- Theatrical release poster
- Directed by: Halitha Shameem
- Written by: Halitha Shameem
- Produced by: Venkatesh Velineni Suriya (presenter)
- Starring: Samuthirakani; Sunainaa; Manikandan K; Nivedhithaa Sathish; Kravmaga Sreeram; Leela Samson; Sara Arjun; Rahul;
- Cinematography: Abinandhan Ramanujam Manoj Paramahamsa Vijay Kartik Kannan Yamini Yagnamurthy
- Edited by: Halitha Shameem
- Music by: Pradeep Kumar
- Production company: Divine Productions
- Distributed by: 2D Entertainment Sakthi Film Factory
- Release date: 27 December 2019;
- Running time: 138 minutes
- Country: India
- Language: Tamil

= Sillu Karuppatti =

2019 Indian film

Sillu Karuppatti is a 2019 Indian Tamil-language romantic anthology film written, directed and edited by Halitha Shameem. The film stars Samuthirakani, Sunainaa, Manikandan K, Nivedhithaa Sathish, Kravmaga Sreeram, Leela Samson, Sara Arjun, and Rahul in the lead roles. The anthology consists of four short films based on relationships, which are set against the urban backdrops.

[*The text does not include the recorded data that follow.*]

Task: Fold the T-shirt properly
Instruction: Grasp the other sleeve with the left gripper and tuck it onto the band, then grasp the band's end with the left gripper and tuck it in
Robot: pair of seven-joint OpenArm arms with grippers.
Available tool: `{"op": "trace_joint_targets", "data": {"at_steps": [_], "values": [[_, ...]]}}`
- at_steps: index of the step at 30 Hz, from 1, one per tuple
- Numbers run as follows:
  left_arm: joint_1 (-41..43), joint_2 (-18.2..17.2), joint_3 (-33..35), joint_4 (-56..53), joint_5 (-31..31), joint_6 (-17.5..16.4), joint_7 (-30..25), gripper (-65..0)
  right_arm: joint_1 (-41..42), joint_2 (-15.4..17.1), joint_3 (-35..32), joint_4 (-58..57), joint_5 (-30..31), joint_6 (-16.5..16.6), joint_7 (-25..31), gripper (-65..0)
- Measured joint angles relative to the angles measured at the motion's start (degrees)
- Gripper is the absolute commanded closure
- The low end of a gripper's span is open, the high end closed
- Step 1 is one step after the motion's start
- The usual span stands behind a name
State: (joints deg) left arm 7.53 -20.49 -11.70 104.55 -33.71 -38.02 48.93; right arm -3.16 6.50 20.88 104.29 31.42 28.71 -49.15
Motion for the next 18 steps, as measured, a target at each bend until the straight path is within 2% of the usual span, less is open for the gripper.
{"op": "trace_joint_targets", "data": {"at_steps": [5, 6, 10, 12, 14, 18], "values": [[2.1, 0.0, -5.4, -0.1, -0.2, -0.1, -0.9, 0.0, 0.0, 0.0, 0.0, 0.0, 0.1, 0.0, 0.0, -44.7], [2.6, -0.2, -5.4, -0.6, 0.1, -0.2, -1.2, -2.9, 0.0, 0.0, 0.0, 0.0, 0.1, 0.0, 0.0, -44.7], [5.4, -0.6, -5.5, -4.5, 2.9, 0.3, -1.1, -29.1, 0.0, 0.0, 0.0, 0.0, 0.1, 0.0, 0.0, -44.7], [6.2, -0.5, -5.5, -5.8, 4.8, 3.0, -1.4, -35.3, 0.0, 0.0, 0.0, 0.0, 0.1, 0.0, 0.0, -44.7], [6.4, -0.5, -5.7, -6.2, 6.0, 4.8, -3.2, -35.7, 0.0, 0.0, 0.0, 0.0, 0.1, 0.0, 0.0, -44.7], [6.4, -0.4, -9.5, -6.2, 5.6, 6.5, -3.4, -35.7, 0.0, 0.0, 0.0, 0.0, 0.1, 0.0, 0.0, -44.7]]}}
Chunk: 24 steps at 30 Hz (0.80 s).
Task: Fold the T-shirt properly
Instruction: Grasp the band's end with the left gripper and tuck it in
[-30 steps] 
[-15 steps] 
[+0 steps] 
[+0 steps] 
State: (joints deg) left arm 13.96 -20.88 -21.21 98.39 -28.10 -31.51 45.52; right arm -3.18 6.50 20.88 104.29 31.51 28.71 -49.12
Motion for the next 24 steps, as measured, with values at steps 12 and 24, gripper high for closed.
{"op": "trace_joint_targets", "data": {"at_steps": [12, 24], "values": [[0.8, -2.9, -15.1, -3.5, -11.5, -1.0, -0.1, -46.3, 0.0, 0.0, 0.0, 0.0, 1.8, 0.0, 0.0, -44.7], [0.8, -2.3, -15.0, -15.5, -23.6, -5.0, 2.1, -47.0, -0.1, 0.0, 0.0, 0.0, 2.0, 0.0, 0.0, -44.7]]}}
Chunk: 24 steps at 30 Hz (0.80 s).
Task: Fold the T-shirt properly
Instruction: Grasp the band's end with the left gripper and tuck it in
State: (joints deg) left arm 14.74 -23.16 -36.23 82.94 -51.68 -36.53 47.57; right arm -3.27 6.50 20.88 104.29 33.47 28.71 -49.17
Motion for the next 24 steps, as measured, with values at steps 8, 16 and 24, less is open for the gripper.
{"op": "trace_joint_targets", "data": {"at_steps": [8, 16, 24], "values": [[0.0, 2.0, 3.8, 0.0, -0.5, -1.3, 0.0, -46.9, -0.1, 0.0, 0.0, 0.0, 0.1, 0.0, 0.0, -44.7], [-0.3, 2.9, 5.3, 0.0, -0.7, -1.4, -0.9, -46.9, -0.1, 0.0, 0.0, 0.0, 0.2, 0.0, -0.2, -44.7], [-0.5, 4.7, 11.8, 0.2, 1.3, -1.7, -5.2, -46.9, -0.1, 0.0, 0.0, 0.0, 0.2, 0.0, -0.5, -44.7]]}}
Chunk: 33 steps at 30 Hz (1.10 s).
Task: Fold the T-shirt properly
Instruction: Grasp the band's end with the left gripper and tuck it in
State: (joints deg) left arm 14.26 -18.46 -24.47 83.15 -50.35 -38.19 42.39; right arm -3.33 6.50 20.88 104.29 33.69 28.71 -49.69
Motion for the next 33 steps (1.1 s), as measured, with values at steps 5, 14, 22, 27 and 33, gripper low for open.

Halitha Shameem conceived the script during the pre-production works of her film Minmini and filming commenced in February 2017. Each short was filmed within 40 days, thus it took about two years to complete the entire film. The music and background score were composed by Pradeep Kumar, whereas cinematography was handled jointly by Abhinandan Ramanujam, Manoj Paramahamsa, Vijay Kartik Kannan and Yamini Yagnamurthy.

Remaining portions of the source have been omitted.